We are dealing with proportions so the proportion of 20s saying yes is 24/80=0.3, while that for 30s is 24/120=0.2. So the difference is 0.1. It's this difference we need to examine more closely later. We also need to note the sample sizes.
Let p20=0.3 and p30=0.2 and let μ=p20-p30=0.1. Statistically we can equate the proportions to the two means in a probability distribution. We can determine the variance because we have a binary situation-yes and no are the only two states. So for the individual groups:
μ20=p20=0.3 and μ30=p30=0.2, variance σ202=p20(1-p20)/n20=0.21/80=0.002625; variance σ302=p30(1-p30)/n30=0.16/120=0.001333. (We can deduce the standard deviations from these if we need them.)
What we called μ (p20-p30) is the mean for the probability distribution for the difference in proportions.

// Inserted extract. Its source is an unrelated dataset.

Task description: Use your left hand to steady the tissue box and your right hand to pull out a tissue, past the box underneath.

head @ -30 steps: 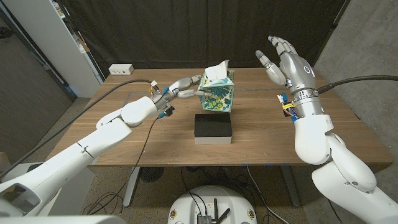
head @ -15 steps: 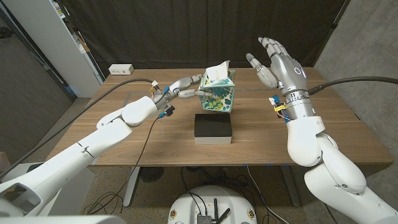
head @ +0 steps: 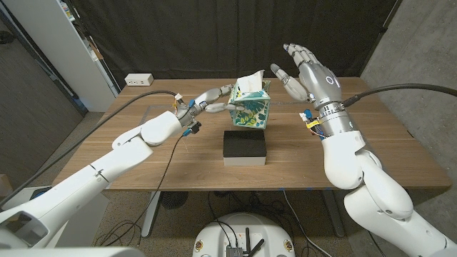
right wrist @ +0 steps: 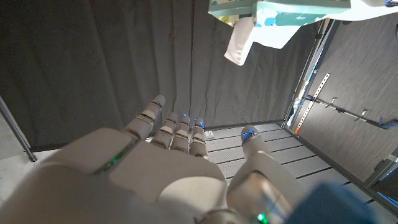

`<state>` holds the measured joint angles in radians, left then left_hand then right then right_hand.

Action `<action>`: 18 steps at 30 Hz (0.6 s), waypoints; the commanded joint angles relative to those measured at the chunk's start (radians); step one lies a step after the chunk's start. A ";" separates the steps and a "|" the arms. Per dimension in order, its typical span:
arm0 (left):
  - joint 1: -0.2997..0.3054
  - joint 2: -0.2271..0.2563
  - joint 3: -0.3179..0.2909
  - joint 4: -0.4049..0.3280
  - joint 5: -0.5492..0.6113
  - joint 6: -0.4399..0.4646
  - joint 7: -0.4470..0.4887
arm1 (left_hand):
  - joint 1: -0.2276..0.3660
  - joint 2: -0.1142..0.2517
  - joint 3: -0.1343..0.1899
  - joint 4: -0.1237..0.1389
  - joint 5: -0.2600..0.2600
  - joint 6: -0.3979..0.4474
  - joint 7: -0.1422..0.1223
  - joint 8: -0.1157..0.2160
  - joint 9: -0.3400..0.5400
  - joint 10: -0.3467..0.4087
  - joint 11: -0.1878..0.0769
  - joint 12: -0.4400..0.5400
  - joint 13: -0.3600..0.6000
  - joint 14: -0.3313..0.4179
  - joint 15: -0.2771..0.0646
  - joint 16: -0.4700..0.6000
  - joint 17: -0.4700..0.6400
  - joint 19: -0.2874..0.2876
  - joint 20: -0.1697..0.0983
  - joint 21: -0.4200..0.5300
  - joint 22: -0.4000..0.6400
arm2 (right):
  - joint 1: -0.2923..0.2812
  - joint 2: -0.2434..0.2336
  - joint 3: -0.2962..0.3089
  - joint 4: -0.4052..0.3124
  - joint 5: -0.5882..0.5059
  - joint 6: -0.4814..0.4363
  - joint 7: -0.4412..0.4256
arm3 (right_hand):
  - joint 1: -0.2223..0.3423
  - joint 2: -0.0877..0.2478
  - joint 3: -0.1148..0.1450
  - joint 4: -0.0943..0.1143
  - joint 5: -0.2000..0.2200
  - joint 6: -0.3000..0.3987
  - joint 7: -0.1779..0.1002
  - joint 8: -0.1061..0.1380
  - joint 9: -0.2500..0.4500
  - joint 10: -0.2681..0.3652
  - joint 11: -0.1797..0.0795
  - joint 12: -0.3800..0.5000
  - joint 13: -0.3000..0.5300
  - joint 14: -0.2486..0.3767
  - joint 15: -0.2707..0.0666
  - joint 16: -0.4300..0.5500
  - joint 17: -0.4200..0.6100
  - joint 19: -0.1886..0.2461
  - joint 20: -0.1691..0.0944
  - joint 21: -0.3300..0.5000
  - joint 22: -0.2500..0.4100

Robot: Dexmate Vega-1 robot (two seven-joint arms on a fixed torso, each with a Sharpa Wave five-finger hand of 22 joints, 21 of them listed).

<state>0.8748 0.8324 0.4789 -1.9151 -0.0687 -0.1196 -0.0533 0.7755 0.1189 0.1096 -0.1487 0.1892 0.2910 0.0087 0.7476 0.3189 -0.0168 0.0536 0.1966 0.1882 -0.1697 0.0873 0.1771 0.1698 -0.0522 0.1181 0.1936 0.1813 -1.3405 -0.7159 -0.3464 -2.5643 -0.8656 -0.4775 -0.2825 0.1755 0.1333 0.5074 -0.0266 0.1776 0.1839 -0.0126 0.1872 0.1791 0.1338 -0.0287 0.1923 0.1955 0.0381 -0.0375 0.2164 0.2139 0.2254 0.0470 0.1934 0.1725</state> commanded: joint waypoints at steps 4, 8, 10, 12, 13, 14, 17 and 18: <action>0.015 -0.001 -0.006 -0.009 0.017 0.001 0.015 | 0.004 0.010 0.005 -0.004 0.006 0.005 -0.008 0.006 0.146 -0.006 0.002 0.005 0.002 -0.035 -0.006 0.000 0.002 -0.005 0.002 0.010 0.004 | 0.051 -0.006 -0.037 0.014 -0.036 0.032 0.079 | 0.009 0.016 0.001 -0.007 -0.001 0.010 0.001 0.007 0.005 -0.003 0.001 0.000 0.000 -0.003 -0.007 0.005 0.001 0.000 0.011 0.002 0.003; 0.023 0.001 -0.009 -0.013 0.020 -0.002 0.021 | 0.004 0.010 0.006 -0.004 0.006 0.005 -0.009 0.007 0.145 -0.005 0.002 0.006 0.002 -0.035 -0.007 0.000 0.002 -0.005 0.001 0.010 0.004 | 0.067 -0.003 -0.044 0.020 -0.045 0.033 0.096 | 0.011 0.016 0.002 -0.009 -0.001 0.010 0.001 0.007 0.005 -0.004 0.001 0.000 0.000 -0.006 -0.008 0.004 0.001 0.000 0.011 0.002 0.003; 0.028 0.002 -0.011 -0.016 0.022 -0.002 0.025 | 0.004 0.009 0.007 -0.005 0.006 0.005 -0.010 0.007 0.145 -0.006 0.001 0.005 0.002 -0.035 -0.007 0.000 0.002 -0.005 0.001 0.010 0.004 | 0.074 -0.001 -0.049 0.023 -0.051 0.032 0.103 | 0.012 0.016 0.002 -0.011 -0.001 0.011 0.000 0.007 0.005 -0.005 0.001 0.000 0.000 -0.007 -0.008 0.004 0.001 -0.001 0.011 0.001 0.003; 0.032 0.004 -0.013 -0.019 0.024 -0.002 0.028 | 0.004 0.009 0.007 -0.005 0.006 0.005 -0.009 0.007 0.145 -0.006 0.002 0.005 0.002 -0.036 -0.007 0.000 0.002 -0.005 0.001 0.010 0.004 | 0.080 0.001 -0.053 0.026 -0.055 0.034 0.108 | 0.015 0.016 0.003 -0.014 0.000 0.014 0.000 0.009 0.006 -0.005 0.001 0.000 0.000 -0.008 -0.008 0.003 0.000 -0.002 0.011 0.001 0.003; 0.034 0.005 -0.014 -0.021 0.024 -0.002 0.028 | 0.003 0.009 0.008 -0.005 0.006 0.005 -0.009 0.007 0.145 -0.006 0.001 0.005 0.002 -0.036 -0.007 0.000 0.002 -0.005 0.002 0.010 0.004 | 0.081 0.002 -0.053 0.028 -0.053 0.036 0.108 | 0.016 0.016 0.003 -0.016 0.000 0.017 0.000 0.010 0.006 -0.006 0.001 0.000 0.000 -0.009 -0.008 0.003 0.000 -0.003 0.011 0.001 0.003; 0.035 0.005 -0.015 -0.023 0.024 0.000 0.029 | 0.003 0.009 0.008 -0.005 0.006 0.005 -0.009 0.007 0.145 -0.006 0.001 0.006 0.002 -0.036 -0.007 0.000 0.002 -0.005 0.002 0.010 0.004 | 0.082 0.003 -0.052 0.029 -0.050 0.037 0.111 | 0.017 0.016 0.004 -0.017 0.000 0.018 0.000 0.010 0.006 -0.007 0.001 0.000 0.000 -0.009 -0.008 0.002 0.000 -0.003 0.011 0.001 0.003; 0.039 0.007 -0.016 -0.027 0.031 0.004 0.033 | 0.003 0.009 0.009 -0.005 0.006 0.006 -0.011 0.008 0.144 -0.006 0.000 0.006 0.002 -0.036 -0.007 0.000 0.002 -0.006 0.002 0.010 0.004 | 0.084 0.005 -0.050 0.032 -0.043 0.040 0.115 | 0.027 0.015 0.008 -0.029 0.003 0.023 -0.002 0.012 0.006 -0.010 -0.001 -0.001 0.000 -0.014 -0.008 -0.001 -0.003 -0.007 0.012 0.000 0.003; 0.039 0.007 -0.016 -0.028 0.032 0.005 0.033 | 0.003 0.009 0.009 -0.005 0.006 0.006 -0.010 0.008 0.144 -0.006 0.000 0.006 0.002 -0.036 -0.007 0.001 0.002 -0.006 0.002 0.010 0.004 | 0.085 0.004 -0.050 0.033 -0.044 0.041 0.116 | 0.032 0.014 0.010 -0.034 0.004 0.025 -0.003 0.013 0.006 -0.013 0.000 -0.001 0.000 -0.015 -0.006 -0.002 -0.004 -0.006 0.012 0.000 0.003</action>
<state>0.8997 0.8340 0.4693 -1.9300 -0.0496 -0.1210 -0.0328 0.7747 0.1202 0.1126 -0.1518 0.1885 0.2910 0.0087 0.7513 0.3189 -0.0167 0.0535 0.1966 0.1882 -0.1697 0.0874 0.1771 0.1698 -0.0522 0.1181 0.1936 0.1813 -1.2780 -0.7176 -0.3875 -2.5439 -0.9070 -0.4470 -0.1921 0.1888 0.1463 0.5148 -0.0478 0.1776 0.1955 -0.0164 0.1934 0.1839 0.1261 -0.0288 0.1923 0.1955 0.0322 -0.0320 0.2164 0.2099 0.2202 0.0521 0.1934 0.1725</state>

The variance is simply the sum of the individual variances:
σ2=σ202+σ302=0.002625+0.001333=0.003958, so standard deviation σ=√0.003958=0.06292 approx.
The sample sizes n20=80 and n30=120 are reasonably large (bigger than 30) so we can assume a normal distribution.
A 95% confidence interval corresponds to a Z-score of 1.96, a two-tailed value because we are considering a data range [low,high] on either side of the mean, so the 100-95=5% is distributed equally between the left and right tails of the distribution. We are actually looking at the Z-score corresponding to 100-5/2=97.5%=0.975 (Z=1.96) when we inspect the body of the distribution table. Z=(X-μ)/σ for some value X in the dataset. We are looking for a low X value and a high X value to give us a 95% confidence interval. So:
|X-μ|/σ=1.96, from which X=μ±1.96σ=0.1±1.96×0.06292. The confidence interval is about [-0.02,0.22]. We can be 95% confident that the proportion difference lies between these two extremes. This means that in a population -0.02≤p20-p30≤0.22. (This appears to allow for a small minority of 20-29 year olds to actually be a little less impacted than 30-39 year olds; but the majority of 20-29 year olds will be impacted at least as much as 30-39 year olds.)